With a word, Jesus evicted the man’s demons, who took up residence in a herd of pigs which flew over the cliff and drowned in the sea. When the people heard it, they came to Jesus and saw. Not Jesus, but the shackle-breaking, flesh-cutting, mountain-moaning, tomb-dwelling man, who was now sitting there, clothed, and right as rain.

Seeing this caused the people to fear. What did they fear? The formerly frenetic man — who had a front row seat to the events — had no fear at all.

Did the people fear that the shackle-breaker, flesh-cutter, mountain-moaner, and tomb-dweller was in cahoots with Jesus and at any moment, without the warning appropriate for polite society, would stand up, disrobe and go berserk again?

Did they fear Jesus, because men who calm savages are known to be dangerous?

Or did they fear further disruption of the status quo?

How could they come to Jesus and not see Jesus?

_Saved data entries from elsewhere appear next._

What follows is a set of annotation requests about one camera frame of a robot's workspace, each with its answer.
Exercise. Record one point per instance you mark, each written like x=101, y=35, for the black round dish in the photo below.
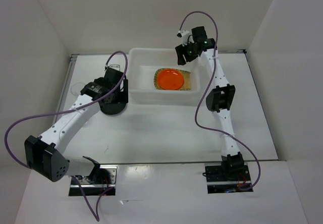
x=112, y=109

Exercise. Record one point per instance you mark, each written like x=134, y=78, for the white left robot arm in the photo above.
x=44, y=154

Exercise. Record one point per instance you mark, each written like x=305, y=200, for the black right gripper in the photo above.
x=180, y=50

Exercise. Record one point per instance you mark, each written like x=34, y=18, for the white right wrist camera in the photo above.
x=184, y=36

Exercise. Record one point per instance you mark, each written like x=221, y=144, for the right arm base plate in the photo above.
x=220, y=180

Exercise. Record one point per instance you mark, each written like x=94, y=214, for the orange plastic plate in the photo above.
x=169, y=79

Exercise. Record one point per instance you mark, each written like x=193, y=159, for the clear plastic bin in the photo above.
x=142, y=67

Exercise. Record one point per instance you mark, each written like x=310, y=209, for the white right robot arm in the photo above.
x=218, y=97

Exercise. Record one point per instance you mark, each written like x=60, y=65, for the clear plastic cup far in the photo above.
x=76, y=88

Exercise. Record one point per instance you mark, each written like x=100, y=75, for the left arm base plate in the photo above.
x=105, y=180

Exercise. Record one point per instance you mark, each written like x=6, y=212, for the woven bamboo tray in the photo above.
x=186, y=74

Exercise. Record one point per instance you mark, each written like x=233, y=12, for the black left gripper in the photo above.
x=122, y=96

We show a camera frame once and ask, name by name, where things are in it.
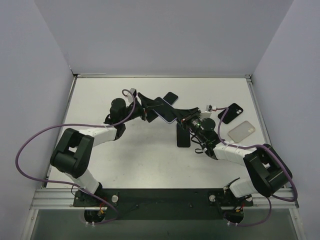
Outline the black smartphone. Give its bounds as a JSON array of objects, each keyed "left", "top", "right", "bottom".
[{"left": 176, "top": 123, "right": 191, "bottom": 148}]

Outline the lilac phone case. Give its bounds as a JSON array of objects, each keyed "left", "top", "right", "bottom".
[{"left": 153, "top": 97, "right": 176, "bottom": 124}]

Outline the dark smartphone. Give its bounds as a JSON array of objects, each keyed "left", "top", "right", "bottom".
[{"left": 163, "top": 91, "right": 179, "bottom": 105}]

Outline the black phone case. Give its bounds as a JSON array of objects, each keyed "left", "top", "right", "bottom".
[{"left": 222, "top": 102, "right": 244, "bottom": 125}]

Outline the beige phone case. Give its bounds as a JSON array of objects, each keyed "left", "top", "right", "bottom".
[{"left": 227, "top": 120, "right": 256, "bottom": 143}]

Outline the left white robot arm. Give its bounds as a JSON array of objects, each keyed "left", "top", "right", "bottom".
[{"left": 50, "top": 92, "right": 162, "bottom": 206}]

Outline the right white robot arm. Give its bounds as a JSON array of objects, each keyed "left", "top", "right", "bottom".
[{"left": 171, "top": 107, "right": 293, "bottom": 199}]

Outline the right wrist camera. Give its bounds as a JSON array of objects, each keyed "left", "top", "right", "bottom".
[{"left": 200, "top": 104, "right": 218, "bottom": 119}]

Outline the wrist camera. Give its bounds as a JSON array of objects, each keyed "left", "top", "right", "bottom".
[
  {"left": 126, "top": 88, "right": 137, "bottom": 104},
  {"left": 200, "top": 104, "right": 218, "bottom": 119}
]

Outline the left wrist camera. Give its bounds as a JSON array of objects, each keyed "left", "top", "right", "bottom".
[{"left": 126, "top": 88, "right": 137, "bottom": 104}]

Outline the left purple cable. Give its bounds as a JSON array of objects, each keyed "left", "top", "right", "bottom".
[{"left": 14, "top": 88, "right": 137, "bottom": 225}]

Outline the purple cable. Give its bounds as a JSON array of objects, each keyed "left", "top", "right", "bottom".
[
  {"left": 14, "top": 88, "right": 137, "bottom": 225},
  {"left": 212, "top": 106, "right": 298, "bottom": 228}
]

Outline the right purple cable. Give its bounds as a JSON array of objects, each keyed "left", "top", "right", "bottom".
[{"left": 212, "top": 106, "right": 298, "bottom": 228}]

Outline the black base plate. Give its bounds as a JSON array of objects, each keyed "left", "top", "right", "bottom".
[{"left": 73, "top": 188, "right": 253, "bottom": 220}]

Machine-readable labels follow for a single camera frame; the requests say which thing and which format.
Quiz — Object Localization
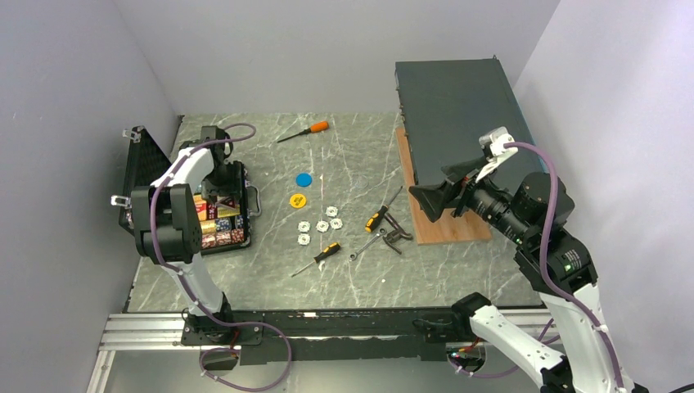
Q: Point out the blue poker chip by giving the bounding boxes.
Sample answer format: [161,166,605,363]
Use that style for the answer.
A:
[295,173,313,187]

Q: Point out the black yellow short screwdriver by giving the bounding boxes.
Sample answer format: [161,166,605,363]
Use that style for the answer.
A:
[290,242,341,278]

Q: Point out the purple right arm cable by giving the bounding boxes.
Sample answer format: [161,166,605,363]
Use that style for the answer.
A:
[448,142,624,393]

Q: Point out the wooden board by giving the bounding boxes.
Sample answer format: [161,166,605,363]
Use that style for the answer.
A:
[394,127,492,246]

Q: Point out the orange handled screwdriver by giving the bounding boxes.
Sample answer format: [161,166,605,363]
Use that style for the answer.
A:
[277,121,330,143]

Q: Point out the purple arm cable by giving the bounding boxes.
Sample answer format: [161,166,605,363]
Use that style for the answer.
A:
[448,142,624,393]
[149,123,293,393]

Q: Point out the dark grey rack unit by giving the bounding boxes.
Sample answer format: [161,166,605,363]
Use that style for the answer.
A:
[394,57,534,185]

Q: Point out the black yellow long screwdriver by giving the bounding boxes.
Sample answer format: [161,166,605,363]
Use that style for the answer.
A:
[364,186,403,233]

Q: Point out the silver ratchet wrench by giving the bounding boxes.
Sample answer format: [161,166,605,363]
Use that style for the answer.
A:
[349,228,386,261]

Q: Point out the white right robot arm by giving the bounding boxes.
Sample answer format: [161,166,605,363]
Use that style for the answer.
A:
[409,160,642,392]

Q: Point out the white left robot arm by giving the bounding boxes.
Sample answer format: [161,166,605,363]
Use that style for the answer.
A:
[119,125,246,344]

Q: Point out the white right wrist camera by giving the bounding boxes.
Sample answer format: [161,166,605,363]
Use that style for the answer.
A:
[475,126,518,183]

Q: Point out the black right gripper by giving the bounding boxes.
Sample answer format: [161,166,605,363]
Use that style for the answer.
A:
[408,153,531,243]

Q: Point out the dark metal clamp tool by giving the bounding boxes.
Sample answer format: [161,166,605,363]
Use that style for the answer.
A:
[383,213,414,255]

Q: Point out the yellow dealer chip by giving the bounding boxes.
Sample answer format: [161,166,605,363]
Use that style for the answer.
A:
[289,193,308,209]

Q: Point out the black poker chip case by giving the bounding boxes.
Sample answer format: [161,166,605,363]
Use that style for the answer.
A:
[111,126,260,255]

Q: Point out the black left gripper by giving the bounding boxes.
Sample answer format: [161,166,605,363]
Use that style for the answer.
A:
[202,160,241,206]

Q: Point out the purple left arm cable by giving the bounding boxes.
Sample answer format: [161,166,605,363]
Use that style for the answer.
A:
[149,123,293,393]

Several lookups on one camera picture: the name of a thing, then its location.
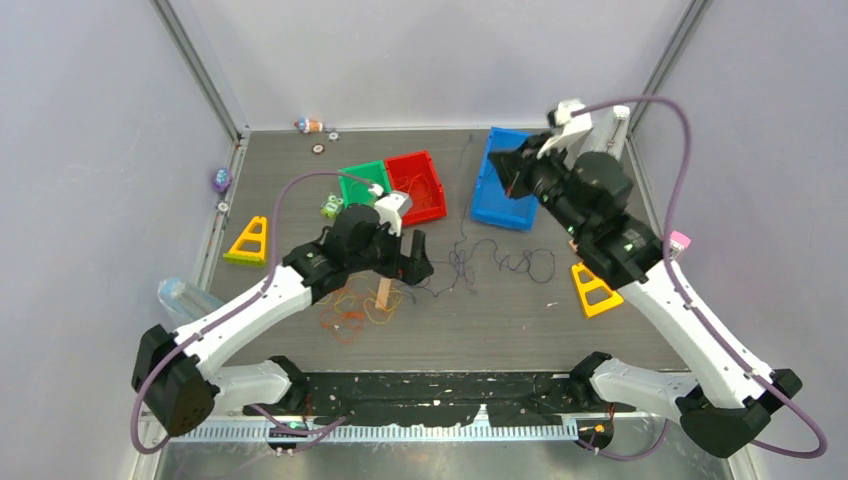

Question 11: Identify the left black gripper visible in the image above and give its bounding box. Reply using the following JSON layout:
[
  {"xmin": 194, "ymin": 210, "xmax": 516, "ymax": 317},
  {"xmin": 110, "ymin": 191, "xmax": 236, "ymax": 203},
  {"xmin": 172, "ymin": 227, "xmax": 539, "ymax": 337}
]
[{"xmin": 347, "ymin": 218, "xmax": 432, "ymax": 284}]

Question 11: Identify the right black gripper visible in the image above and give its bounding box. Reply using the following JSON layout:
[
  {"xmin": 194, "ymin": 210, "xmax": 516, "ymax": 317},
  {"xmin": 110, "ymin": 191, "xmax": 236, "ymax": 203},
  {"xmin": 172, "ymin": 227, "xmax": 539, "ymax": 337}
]
[{"xmin": 488, "ymin": 131, "xmax": 589, "ymax": 240}]

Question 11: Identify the orange cable bundle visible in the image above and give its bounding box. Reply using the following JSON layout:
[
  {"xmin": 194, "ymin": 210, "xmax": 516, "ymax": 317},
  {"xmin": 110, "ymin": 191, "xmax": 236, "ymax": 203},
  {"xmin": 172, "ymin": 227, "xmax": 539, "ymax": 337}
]
[{"xmin": 316, "ymin": 271, "xmax": 405, "ymax": 346}]

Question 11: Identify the purple thin cable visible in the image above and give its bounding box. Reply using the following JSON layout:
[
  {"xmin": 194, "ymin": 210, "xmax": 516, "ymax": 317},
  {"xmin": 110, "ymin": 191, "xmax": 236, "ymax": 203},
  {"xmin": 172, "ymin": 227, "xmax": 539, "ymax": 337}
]
[{"xmin": 417, "ymin": 132, "xmax": 558, "ymax": 299}]

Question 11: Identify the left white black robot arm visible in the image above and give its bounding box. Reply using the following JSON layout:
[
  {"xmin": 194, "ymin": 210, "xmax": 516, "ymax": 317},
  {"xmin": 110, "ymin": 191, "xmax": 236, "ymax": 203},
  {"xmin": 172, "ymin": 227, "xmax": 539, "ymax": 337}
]
[{"xmin": 132, "ymin": 204, "xmax": 434, "ymax": 437}]

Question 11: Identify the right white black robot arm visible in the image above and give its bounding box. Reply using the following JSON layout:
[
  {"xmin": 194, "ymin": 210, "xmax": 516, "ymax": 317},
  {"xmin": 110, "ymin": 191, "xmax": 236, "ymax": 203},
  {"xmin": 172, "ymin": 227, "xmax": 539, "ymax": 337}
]
[{"xmin": 488, "ymin": 135, "xmax": 802, "ymax": 458}]

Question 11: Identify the small wooden block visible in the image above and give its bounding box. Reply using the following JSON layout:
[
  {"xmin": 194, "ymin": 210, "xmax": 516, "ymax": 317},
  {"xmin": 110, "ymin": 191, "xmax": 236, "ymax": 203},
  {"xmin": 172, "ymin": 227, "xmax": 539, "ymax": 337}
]
[{"xmin": 374, "ymin": 277, "xmax": 392, "ymax": 311}]

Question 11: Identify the blue plastic bin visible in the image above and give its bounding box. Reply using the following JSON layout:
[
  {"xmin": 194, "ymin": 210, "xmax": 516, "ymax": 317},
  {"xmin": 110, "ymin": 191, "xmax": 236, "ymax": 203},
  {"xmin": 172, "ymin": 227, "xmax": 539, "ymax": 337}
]
[{"xmin": 470, "ymin": 127, "xmax": 539, "ymax": 231}]

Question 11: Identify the red plastic bin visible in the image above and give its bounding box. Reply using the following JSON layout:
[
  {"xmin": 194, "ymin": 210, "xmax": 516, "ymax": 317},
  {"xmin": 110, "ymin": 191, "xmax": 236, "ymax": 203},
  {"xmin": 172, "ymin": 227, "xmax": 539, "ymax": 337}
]
[{"xmin": 384, "ymin": 151, "xmax": 448, "ymax": 227}]

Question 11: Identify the white metronome box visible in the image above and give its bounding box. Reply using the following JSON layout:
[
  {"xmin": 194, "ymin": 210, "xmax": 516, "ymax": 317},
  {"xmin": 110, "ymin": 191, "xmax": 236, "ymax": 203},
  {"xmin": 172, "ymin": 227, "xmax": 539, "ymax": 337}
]
[{"xmin": 579, "ymin": 105, "xmax": 631, "ymax": 161}]

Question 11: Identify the green plastic bin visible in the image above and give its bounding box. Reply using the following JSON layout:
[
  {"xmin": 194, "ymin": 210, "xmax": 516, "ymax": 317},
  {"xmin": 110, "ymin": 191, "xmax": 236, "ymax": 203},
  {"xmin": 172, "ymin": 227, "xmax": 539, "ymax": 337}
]
[{"xmin": 338, "ymin": 160, "xmax": 391, "ymax": 208}]

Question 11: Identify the yellow orange toy piece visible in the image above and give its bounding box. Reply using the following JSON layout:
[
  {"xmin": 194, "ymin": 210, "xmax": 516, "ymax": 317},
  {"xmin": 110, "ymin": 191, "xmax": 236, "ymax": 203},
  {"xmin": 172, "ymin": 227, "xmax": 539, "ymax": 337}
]
[{"xmin": 570, "ymin": 263, "xmax": 624, "ymax": 319}]

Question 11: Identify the pink metronome box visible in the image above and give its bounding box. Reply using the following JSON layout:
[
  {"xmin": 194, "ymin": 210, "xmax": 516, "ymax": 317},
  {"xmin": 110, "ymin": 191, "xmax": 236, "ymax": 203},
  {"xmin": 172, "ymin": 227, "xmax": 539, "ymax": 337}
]
[{"xmin": 669, "ymin": 230, "xmax": 691, "ymax": 257}]

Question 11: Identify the small figurine toy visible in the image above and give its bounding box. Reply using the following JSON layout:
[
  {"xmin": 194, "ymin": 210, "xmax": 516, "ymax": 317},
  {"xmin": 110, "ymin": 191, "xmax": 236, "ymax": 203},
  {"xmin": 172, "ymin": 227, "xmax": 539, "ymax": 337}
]
[{"xmin": 293, "ymin": 117, "xmax": 324, "ymax": 134}]

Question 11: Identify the purple round toy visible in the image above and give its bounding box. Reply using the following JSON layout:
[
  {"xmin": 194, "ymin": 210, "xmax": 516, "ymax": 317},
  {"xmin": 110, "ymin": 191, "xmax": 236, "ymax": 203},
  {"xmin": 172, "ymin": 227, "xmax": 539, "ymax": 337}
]
[{"xmin": 212, "ymin": 167, "xmax": 233, "ymax": 194}]

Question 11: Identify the clear plastic bottle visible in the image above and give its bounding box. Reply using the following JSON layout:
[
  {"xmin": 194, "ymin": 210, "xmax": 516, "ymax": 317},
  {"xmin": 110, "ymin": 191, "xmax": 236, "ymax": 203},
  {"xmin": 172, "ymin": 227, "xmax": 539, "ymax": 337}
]
[{"xmin": 157, "ymin": 277, "xmax": 224, "ymax": 329}]

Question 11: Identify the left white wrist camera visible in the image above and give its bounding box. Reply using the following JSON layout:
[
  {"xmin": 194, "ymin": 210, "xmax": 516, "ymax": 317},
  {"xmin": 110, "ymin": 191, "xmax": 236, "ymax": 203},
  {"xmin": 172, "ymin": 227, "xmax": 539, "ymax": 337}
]
[{"xmin": 368, "ymin": 183, "xmax": 413, "ymax": 237}]

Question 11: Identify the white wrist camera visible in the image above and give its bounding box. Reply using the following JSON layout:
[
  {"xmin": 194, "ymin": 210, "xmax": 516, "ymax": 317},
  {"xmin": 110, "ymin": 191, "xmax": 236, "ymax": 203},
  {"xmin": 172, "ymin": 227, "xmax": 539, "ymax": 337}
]
[
  {"xmin": 368, "ymin": 183, "xmax": 413, "ymax": 237},
  {"xmin": 536, "ymin": 99, "xmax": 593, "ymax": 159}
]

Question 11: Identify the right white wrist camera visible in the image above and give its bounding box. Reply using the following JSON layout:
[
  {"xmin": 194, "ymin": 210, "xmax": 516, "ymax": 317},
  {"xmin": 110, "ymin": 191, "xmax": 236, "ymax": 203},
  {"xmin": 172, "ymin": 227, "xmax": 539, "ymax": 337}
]
[{"xmin": 536, "ymin": 99, "xmax": 593, "ymax": 159}]

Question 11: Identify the yellow triangular toy frame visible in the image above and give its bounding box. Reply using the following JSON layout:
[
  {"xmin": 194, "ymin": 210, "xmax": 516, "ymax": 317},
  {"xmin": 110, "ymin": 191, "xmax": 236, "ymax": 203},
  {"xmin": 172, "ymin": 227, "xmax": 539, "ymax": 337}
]
[{"xmin": 223, "ymin": 216, "xmax": 269, "ymax": 267}]

If they thought it a ruse, then they refused to see the man as restored, and insisted on seeing him only in light of his prior behavior. If they thought Jesus dangerous, then they could have perceived that Jesus might evict their own demons. If they loved the status quo, it reveals how easily they became comfortable with — and even preferred — horrible circumstances.

When the people heard about the pigs, and the loss of income, they asked Jesus to leave. The restored man begged to go with him.

When we come to Jesus, we should see Jesus, prefer to be with him, and disregard those things that the flesh and the world and the devils would rather we see.